Sie reden vom Netz wie Blinde vom Licht

Zeitung = Lesen, Internet = Analphabetismus

Ich halte die Printmedien für sehr wichtig. Lesen können ist noch einmal etwas anderes, als im Internet zu sein

Angela Merkel, CDU, Bundeskanzlerin

Kurzkommentar

Ich weiß ja nicht, ob die Parallelgesellschaft der classe politique ein anderes Internet hat, aber das mir jeden Tag vorliegende Internet ist zu gefühlten 95 Prozent ausschließlich Menschen zugänglich, die auch lesen können. Offenbar meint die werte Frau Kanzlerin, dass es sich nur um Lesen handelt, wenn man schwarze Kringel vor sich liegen hat, die industriell auf Cellulose gestempelt wurden — und nicht etwa, dass man dazu imstande ist, den Sinngehalt einer textuellen Mitteilung durch Aufmerksamkeit und geistige Tätigkeit aufzunehmen und sich davon zu Gedanken anregen zu lassen.
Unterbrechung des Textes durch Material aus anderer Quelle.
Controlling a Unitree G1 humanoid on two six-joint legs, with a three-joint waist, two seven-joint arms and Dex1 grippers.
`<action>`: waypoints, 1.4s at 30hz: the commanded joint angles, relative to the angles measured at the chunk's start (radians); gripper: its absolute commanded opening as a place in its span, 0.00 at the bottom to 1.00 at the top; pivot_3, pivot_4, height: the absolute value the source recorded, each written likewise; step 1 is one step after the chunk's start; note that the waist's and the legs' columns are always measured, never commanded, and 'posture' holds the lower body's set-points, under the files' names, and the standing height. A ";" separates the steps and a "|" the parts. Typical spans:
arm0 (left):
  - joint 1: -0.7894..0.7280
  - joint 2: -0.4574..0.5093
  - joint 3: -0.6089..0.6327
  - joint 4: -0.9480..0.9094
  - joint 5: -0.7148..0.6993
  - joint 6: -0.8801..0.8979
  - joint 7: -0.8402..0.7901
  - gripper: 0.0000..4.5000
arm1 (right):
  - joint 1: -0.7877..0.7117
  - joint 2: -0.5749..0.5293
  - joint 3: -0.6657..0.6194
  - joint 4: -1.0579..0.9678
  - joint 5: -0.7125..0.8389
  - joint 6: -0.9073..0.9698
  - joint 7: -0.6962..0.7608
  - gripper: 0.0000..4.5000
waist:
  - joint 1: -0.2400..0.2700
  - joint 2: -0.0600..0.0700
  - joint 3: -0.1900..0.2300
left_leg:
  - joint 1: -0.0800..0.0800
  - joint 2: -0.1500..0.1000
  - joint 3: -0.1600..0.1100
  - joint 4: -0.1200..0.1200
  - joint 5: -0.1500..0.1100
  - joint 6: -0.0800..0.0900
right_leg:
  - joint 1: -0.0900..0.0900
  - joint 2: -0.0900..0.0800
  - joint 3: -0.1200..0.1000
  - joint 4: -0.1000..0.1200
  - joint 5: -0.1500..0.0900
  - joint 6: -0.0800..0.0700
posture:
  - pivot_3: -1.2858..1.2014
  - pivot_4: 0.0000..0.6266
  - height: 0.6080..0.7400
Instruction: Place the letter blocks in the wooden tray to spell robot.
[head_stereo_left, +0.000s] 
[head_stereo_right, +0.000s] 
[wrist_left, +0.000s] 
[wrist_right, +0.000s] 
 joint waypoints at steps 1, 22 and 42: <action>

Letztgenannte Tätigkeit ist übrigens ziemlich unabhängig davon, ob sich kleine Kringel auf Papier oder einen Bildschirm befinden, oder ob gar die Botschaft lediglich hörbar und bildhaft sichtbar ist. Aber nein, darum gehts der Frau Kanzlerin nicht, diese entledigt sich hier nur der Aufgabe, die Presse — eine Kommunikationform, die übrigens wegen ihres hohen Aufwandes nur von etwa zwei Handvoll Milliardären aktiv publizierend betrieben wird und vom Rest der Bevölkerung nur rezipiert werden kann, die also zutiefst antidemokratisch ist und tendenziell den Interessen des größten Teiles der Bevölkerung fern steht — als eine ganz großartige zivilisatorische Errungenschaft hinzustellen, die jedem technischen und gesellschaftlichen Fortschritt vorzuziehen ist. Und das Internet wird im Zuge dieser Absicht kurzerhand beinahe wie das Gegenteil des Lesens hingestellt; der Nutzer und Mitgestalter des deutschsprachigen Internet darin mitschwingend als funktionaler Analphabet und damit als kulturloser Mensch in einer auf Literalität beruhenden Kultur verunglimpft. Von einer Frau, die mit diesen Worten ihren schmerzhaften technischen und sozialen Alphabetismus belegt — dessen erneute Sichtbarkeit allerdings nur einen geringen Neuigkeitswert hat.

Hätte Frau Merkel eine vergleichbare „Argumentation“ gewählt, um die Vorzüge der Kutsche gegenüber einem Auto zu benennen, dann hätte sie übrigens gesagt: „In einem Auto zu sitzen, heißt noch lange nicht, dass man sich auch fortbewegen könne. Deshalb sind Pferde wichtig“.

6 Antworten

  1. „technischen und sozialen Alphabetismus“ – i guess you mean „Analphabetismus“

    Schreiben im Internet. 😉

    24. November 2012 um 17:08

    • Wenn ich Fefe wäre, würde ich ja sagen: Damit wollte ich nur die Medienkompetenz meiner Leser schulen. 😀

      Aber zugegeben, das war blöd und bullshittig. Es bleibt zu meiner eigenen Schande so stehen.

      26. November 2012 um 08:53

  2. Weiß auf dunkelbunt liest sich ekelhaft – und danach flimmern die Augen.